You are viewing a plain text version of this content. The canonical link for it is here.
Posted to user@phoenix.apache.org by "Riesland, Zack" <Za...@sensus.com> on 2015/07/23 11:44:38 UTC

Understanding keys

This is probably a silly question... please humor me: I'm a Java/JS developer learning about databases as I go.

Suppose I have a table with columns A-Z, and declare the primary key to be (A, B, C).

I understand that that forces each row to have a unique A, B, C combination.

But what does it mean for querying? Can I very quickly query again column A and/or B and/or C, or just the combination of the 3?

What is the difference between primary key (A, B, C) and primary key (A, B) with a secondary index on C?

Thanks!

RE: Understanding keys

Posted by "Riesland, Zack" <Za...@sensus.com>.
Thanks a lot for that explanation, Gabriel.

From: Gabriel Reid [mailto:gabriel.reid@gmail.com]
Sent: Thursday, July 23, 2015 10:39 AM
To: user@phoenix.apache.org
Subject: Re: Understanding keys

Filtering a query on the leading columns of the primary key (i.e. [A], [A,B], or [A,B,C]) will give optimal performance. This is because the records are in sorted order based on the combination of [A,B,C], so filtering on a leading subset of the primary key is basically the same as filtering on the full primary key. The set of records that pass the query filter are all within a single defined range of records (not considering salt buckets and multi-tenant tables).

Filtering on [B] or [B,C] may offer relatively decent performance, depending on the cardinality and data type of primary key column A. This is due to the way that Phoenix makes use of skip scans [1].
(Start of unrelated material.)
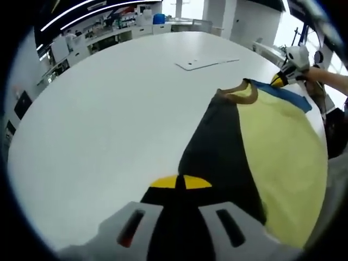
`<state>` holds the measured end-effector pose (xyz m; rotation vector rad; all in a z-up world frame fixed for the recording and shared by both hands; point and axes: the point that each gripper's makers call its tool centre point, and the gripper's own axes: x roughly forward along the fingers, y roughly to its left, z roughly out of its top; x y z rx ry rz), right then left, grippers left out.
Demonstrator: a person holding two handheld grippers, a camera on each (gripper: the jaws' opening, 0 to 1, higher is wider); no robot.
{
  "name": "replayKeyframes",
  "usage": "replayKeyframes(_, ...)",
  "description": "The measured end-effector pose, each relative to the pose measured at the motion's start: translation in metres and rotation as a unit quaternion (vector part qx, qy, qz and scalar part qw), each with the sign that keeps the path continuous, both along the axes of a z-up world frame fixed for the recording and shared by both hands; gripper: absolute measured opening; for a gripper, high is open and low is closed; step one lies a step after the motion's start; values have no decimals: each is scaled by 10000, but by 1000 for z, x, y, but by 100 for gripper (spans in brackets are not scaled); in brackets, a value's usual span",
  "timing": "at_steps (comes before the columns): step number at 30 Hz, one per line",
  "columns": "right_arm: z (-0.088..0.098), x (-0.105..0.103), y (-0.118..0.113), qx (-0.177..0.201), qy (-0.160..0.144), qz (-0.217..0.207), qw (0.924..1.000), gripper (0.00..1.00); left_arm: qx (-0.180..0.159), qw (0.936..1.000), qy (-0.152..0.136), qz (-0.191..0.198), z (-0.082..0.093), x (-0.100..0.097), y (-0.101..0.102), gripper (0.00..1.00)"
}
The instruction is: Fold the garment on the visible template until the final outline fits inside the template.
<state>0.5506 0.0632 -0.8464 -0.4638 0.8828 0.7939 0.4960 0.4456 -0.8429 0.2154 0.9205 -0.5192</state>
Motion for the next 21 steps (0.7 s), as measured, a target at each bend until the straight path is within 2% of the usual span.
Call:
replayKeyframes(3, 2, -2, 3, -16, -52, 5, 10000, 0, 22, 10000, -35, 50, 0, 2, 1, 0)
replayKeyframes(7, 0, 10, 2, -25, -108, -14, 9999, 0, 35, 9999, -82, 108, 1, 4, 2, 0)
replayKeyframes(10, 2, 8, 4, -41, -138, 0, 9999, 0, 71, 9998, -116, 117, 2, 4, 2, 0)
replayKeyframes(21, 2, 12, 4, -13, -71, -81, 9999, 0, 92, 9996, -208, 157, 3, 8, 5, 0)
The farther you get away from using the leading column(s) in a filter, the more rows that Phoenix will need to check in order to return a result, which equals slower query performance.

The difference between having a primary key of (A,B,C) compared to a primary key of (A, B) and a secondary index on C is that the secondary index on C will allow much faster lookups if you're searching for a row with a given value for C. I expect that the performance of a query where you specify a filter on A, B, and C in this case will also be slower than if you have a primary key on (A, B, C), as again Phoenix will have to scan over more rows than if the primary key (A, B, C) were defined.

- Gabriel

1. http://phoenix.apache.org/skip_scan.html


On Thu, Jul 23, 2015 at 11:45 AM Riesland, Zack <Za...@sensus.com>> wrote:
This is probably a silly question… please humor me: I’m a Java/JS developer learning about databases as I go.

Suppose I have a table with columns A-Z, and declare the primary key to be (A, B, C).

I understand that that forces each row to have a unique A, B, C combination.

But what does it mean for querying? Can I very quickly query again column A and/or B and/or C, or just the combination of the 3?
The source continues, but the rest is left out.